Oui, c’est une vanne de Les Nuls.

Sans me vanter, le fouch­te­baule, je crois en avoir assez bien compris le principe. J’ai regardé deux matchs à la télé pour vous (parce que si ç’avait été pour moi, je me serais abstenu). Et il ne m’en a pas fallu plus pour tout com­prendre. Je me permets donc de vous expliquer tout ça, his­toire que vous n’ayez pas l’air tota­lement débiles lors du Mundial de bientôt.

La pre­mière notion à bien maî­triser, c’est le système de notation. À l’instar du patinage artis­tique, le fouch­te­baule est un sport qui se note. Un certain nombre de juges s’installent dans la tribune pré­si­den­tielle et, à la fin du match, mettent une note de 0 à 6, avec une décimale. J’ai compris ça après France-​​Suède : j’ai per­son­nel­lement trouvé cela très chiant, ce que mon jeune frère, éminent expert ès crampons, m’a confirmé, « c’était un match nul ». Tel­lement nul que la note finale en fut 0,0. Brésil-​​Argentine ne valait guère mieux, puisque les juges lui ont mis 1,0.

Sur le terrain, trois équipes coor­donnent leurs mou­ve­ments pour tenter, ensemble, d’obtenir la meilleure note (ainsi le fouch­te­baule se rap­proche plus de la natation syn­chro­nisée que du patinage artis­tique). Il y a deux équipes de onze joueurs, aux rôles assez équi­va­lents (ce qui fait qu’on peut, si l’on n’est pas assez nom­breux, se passer d’une des équipes de onze). La troi­sième équipe est facile à iden­tifier : elle s’habille en noir et est constituée d’un seul jour, muni d’un sifflet. Comme pour l’aviron, le type au sifflet donne le rythme aux autres.

Il y a aussi, et ça m’a l’air important, un ballon : ainsi le fouch­te­baule se rapproche-​​t-​​il de la Gym­nas­tique Ryth­mique et Sportive. Mais comme il n’y a qu’un ballon pour 23 joueurs, et que donc en per­ma­nence la plupart des joueurs jouent sans ballon, je suppose que, si l’on manque de moyens, on peut jouer très bien sans ballon. En revanche, sans sifflet, c’est impos­sible.

Main­tenant que l’organisation générale du fouch­te­baule est acquise, voyons les dif­fé­rentes phases du jeu…

Le « dri­beule » (le crétin à la télé pro­nonçait « dribble », comme Mit­terand disait « Aple » au lieu d’« Apeule ») est l’aspect le plus tribal du fouch­te­baule : deux joueurs dancent autour du ballon, puis se roulent par terre en poussant de grands cris et en se tenant les genoux.
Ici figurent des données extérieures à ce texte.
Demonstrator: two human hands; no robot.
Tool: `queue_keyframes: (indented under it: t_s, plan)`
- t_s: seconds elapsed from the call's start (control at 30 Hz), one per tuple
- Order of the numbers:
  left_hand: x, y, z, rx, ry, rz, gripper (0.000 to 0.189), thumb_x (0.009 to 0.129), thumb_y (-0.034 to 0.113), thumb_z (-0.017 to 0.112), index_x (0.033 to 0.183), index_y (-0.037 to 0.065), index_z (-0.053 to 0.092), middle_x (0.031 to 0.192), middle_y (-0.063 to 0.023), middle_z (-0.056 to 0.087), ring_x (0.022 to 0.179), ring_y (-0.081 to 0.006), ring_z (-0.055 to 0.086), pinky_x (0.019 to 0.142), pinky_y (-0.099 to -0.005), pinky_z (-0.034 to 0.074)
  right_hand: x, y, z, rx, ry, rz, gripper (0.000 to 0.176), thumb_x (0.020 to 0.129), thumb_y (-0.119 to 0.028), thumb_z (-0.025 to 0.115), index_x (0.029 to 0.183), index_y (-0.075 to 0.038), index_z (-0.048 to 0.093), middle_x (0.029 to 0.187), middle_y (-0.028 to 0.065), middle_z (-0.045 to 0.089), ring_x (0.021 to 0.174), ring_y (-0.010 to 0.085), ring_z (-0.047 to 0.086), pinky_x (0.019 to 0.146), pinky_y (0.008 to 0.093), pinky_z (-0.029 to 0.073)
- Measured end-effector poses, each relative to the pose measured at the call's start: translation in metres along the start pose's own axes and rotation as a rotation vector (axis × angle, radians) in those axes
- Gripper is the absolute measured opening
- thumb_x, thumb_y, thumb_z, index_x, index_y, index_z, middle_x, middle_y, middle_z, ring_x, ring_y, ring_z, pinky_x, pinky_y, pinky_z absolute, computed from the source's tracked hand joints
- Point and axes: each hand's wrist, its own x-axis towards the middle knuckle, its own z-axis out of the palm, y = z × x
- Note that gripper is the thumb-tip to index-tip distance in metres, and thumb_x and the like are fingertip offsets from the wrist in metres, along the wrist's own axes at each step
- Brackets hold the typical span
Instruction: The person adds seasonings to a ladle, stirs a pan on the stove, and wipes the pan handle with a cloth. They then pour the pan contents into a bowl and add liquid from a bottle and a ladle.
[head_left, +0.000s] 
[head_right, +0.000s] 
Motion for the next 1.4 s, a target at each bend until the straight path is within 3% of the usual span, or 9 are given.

C’est assez rigolo.

Parfois il y a « touche », ce qui signifie qu’on a le droit de toucher le ballon avec les mains. Ça, j’ai mal compris, mais il semble qu’on n’ait pas le droit de jouer avec les mains. Mais ce n’est pas sûr, vu que plu­sieurs joueurs ont de gros gants, comme au base-​​ball.

Un autre truc très rigolo : l’« accélération ». Ça res­semble au dri­beule, sauf qu’à la place de danser autour du ballon, les deux joueurs courent en ligne droite. Ensuite, c’est pareil, ils se roulent par terre en criant et en se tenant les genoux.

Le « tacle » (et non, comme on pourrait le croire, « tacueule ») est un geste qui demande beaucoup de coor­di­nation. Un premier joueur se jette au sol (mais ne crie pas) et, seulement ensuite, un second joueur lui tombe dessus en hurlant et en se tenant, au choix, les mollets ou les couilles. Le premier se relève alors et fait de grands gestes signi­fiant « c’est pas moi, c’est pas moi ». Là, le type qui est tout seul dans son équipe se met en face du premier et lui montre un bout de papier de couleur (j’ai bien regardé, il n’y a aucun rapport entre la couleur du papier et la couleur du joueur). C’est semble-​​t-​​il un moment très émouvant. Le type de la télé, déci­dément pas très au courant, a commenté : « ça, on ne peut pas dire que Rous­kaïev a joué le ballon » ; c’est idiot, si le but du fouch­te­baule était de jouer au ballon, ça n’aurait aucun intérêt.

Immé­dia­tement après le « tacle », il y a le « coup franc ». C’est assez rare, parce que la plupart du temps, au fouchte, on pra­tique plutôt le « coup en traître » (c’est pour ça que les joueurs sont tou­jours blessés au niveau de là où je pense).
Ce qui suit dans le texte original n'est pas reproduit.